Inventarsi il giornalismo: il caso di I fucking love science
Immagine via IFLS
Un esempio di come il giornalismo possa essere tale, a prescindere dalla piattaforma che lo ospita e dalle intenzioni di chi ci lavora, proviene dalla storia di copertina di settembre della Columbia Journalism Review. In un lungo profilo dal titolo «Do you know Elise Andrew?», Alexis Sobel Fitts racconta il caso di Elise - appunto -, studentessa 22enne che si è inventata una pagina Facebook che è diventata in pochi mesi un media brand riconosciuto e profittevole, un punto di riferimento per amanti del settore e non - I fucking love science. Nata nel marzo del 2012 come pagina dedicata a battute e meme a tema scientifico, IFLS attrae a oggi circa 18 milioni di fan, quasi sette volte più di Popular Science e Discover (che si fermano a 2.7 milioni), più del doppio della pagina Facebook del New York Times (poco più di 8 milioni). Dalle sole immagini, col tempo Elise passa alla condivisione di articoli, poi alla stesura di una sorta di rassegna settimanale sull’universo scientifico, mantenendo lo stile pop che già la F* word del nome contraddistingue: la forza di IFLS, stando all’articolo della Columbia, è l’aver costruito una comunità divertita e coesa, senza troll, alla quale la stessa Andrew partecipa spesso in prima persona (paradigmatica la reazione dei fan quando hanno scoperto che dietro a tutto questo non c’era una redazione di data journalist, topi da laboratorio e esperti di algoritmi social, ma un’universitaria appena ventenne).
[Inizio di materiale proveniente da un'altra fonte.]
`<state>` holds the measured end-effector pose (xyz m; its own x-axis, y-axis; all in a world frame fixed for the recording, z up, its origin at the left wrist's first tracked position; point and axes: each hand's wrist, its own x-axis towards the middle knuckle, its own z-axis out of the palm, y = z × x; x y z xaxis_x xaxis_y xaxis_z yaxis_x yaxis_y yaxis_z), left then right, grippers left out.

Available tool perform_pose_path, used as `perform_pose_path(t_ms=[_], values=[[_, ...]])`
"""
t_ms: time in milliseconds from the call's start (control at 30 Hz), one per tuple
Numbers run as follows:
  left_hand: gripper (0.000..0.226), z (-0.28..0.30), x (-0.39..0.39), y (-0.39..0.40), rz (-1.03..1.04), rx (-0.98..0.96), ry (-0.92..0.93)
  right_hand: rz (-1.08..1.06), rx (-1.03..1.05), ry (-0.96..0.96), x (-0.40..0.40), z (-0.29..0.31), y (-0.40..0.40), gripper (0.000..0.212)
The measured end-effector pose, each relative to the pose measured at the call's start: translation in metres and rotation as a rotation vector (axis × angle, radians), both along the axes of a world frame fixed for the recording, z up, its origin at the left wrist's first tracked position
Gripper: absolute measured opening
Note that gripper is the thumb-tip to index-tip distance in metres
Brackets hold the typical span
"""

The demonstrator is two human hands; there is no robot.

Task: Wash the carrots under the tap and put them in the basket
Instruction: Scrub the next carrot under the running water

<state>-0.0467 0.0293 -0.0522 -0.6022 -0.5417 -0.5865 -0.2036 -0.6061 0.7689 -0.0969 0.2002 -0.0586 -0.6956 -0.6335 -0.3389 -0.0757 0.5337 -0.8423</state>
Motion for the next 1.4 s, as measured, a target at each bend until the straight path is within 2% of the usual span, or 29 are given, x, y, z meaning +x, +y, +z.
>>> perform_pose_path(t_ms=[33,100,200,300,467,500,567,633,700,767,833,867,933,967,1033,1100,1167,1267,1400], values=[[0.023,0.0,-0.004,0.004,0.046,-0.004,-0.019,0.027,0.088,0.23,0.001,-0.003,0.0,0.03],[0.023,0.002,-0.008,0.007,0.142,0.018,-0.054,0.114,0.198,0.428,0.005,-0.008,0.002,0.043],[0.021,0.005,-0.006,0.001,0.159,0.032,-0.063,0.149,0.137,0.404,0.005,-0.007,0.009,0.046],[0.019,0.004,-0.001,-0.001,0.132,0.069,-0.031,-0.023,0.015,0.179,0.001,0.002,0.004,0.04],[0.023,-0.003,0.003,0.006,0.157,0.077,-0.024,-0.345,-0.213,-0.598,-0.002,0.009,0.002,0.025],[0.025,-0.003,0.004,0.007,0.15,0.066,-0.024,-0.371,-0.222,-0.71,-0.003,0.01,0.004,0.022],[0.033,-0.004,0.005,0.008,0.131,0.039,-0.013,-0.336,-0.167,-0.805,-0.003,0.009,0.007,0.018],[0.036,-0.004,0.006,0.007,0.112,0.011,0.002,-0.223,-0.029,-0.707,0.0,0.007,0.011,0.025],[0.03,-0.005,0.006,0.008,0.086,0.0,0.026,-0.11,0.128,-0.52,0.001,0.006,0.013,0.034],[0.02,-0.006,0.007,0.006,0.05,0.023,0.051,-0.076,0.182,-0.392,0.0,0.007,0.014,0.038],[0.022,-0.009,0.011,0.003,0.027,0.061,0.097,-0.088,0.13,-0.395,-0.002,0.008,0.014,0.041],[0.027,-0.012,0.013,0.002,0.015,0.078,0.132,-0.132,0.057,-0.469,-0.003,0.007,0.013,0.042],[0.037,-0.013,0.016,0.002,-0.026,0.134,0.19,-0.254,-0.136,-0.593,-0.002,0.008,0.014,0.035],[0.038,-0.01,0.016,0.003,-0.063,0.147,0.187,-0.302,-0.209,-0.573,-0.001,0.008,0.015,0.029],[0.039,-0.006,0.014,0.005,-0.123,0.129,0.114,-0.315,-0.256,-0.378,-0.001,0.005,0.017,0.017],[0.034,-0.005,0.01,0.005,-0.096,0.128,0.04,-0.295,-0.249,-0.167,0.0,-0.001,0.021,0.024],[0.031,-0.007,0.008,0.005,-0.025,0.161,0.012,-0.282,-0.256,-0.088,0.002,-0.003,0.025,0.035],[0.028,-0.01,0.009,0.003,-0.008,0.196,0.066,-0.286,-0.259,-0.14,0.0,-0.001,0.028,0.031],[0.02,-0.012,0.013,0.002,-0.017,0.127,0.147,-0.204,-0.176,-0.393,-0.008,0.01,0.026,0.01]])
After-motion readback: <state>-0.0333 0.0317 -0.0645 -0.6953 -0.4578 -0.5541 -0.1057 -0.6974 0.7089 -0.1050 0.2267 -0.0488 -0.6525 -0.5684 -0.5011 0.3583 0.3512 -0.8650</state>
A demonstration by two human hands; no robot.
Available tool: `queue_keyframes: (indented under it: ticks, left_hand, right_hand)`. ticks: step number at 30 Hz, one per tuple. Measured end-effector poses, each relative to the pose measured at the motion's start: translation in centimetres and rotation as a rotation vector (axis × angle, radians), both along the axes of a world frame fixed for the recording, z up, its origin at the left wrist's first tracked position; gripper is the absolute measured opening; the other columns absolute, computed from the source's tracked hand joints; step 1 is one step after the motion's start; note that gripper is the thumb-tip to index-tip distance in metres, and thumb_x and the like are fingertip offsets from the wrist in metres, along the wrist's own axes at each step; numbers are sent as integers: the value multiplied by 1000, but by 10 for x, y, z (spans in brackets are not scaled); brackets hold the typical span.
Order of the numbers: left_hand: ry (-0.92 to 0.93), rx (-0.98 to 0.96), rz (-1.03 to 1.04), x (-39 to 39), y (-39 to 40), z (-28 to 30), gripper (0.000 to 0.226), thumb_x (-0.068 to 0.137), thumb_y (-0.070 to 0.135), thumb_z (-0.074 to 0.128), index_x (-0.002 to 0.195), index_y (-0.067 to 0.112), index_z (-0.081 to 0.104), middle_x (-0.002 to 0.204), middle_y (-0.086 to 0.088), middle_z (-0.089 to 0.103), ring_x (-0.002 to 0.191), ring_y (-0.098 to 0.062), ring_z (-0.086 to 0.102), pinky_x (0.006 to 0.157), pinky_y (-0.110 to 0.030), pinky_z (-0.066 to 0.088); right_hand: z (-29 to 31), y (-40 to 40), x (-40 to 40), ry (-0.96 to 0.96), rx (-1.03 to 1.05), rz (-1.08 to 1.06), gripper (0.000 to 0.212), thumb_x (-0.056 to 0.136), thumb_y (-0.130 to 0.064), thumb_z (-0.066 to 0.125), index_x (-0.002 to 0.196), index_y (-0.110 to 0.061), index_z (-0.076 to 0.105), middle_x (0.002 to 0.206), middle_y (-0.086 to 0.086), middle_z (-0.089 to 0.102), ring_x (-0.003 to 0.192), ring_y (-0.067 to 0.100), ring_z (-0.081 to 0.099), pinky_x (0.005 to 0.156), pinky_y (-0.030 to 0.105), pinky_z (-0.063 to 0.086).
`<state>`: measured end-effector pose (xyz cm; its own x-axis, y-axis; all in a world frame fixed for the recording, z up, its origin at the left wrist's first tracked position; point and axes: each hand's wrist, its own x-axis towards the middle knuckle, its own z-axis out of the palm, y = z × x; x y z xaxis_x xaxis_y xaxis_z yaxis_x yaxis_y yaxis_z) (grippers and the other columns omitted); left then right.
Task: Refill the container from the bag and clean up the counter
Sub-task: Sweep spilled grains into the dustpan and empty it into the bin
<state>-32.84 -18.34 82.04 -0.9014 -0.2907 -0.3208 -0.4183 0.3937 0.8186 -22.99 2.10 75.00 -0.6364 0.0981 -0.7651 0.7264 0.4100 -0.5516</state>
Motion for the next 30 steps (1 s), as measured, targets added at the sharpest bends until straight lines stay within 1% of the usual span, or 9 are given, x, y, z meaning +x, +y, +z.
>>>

Un caso di studio del tutto peculiare, considerando la natura domestica e quasi incidentale dell’esperimento. L’autore del profilo non fa a meno di sottolineare questo aspetto, comparandolo allo scenario mediatico degli ultimi tempi: «Diversamente da altri visionari celebrati di recente come brand “self-made” del giornalismo digitale - e penso proprio a voi, Ezra Klein e Nate Silver - Andrew ha costruito il proprio brand da sola». «Klein e Silver sono considerati un nuovo tipo di giornalista, imprenditori dei nuovi media - continua -, ma potevano contare entrambi su outlet tradizionali che ne hanno influenzato il loro appeal e accresciuto la loro credibilità». Elise Andrew è invece un nuovo prototipo di superstar mediatica che si è fatta da sé: non è chiaro se per I Fucking Love Science si possa parlare di giornalismo vero e proprio, conclude l’autore, ma di certo adesso parliamo di una pagina da milioni e milioni di like, con un sito (nato a novembre 2013) e una propria striscia televisiva per Science Channel (prevista per questo autunno), che in agosto ha cercato di fare informazione corretta e frenare gli allarmismi sull’espansione del virus ebola. Qualcosa che in fin dei conti ricorda ciò che in genere definiamo come “giornalismo”.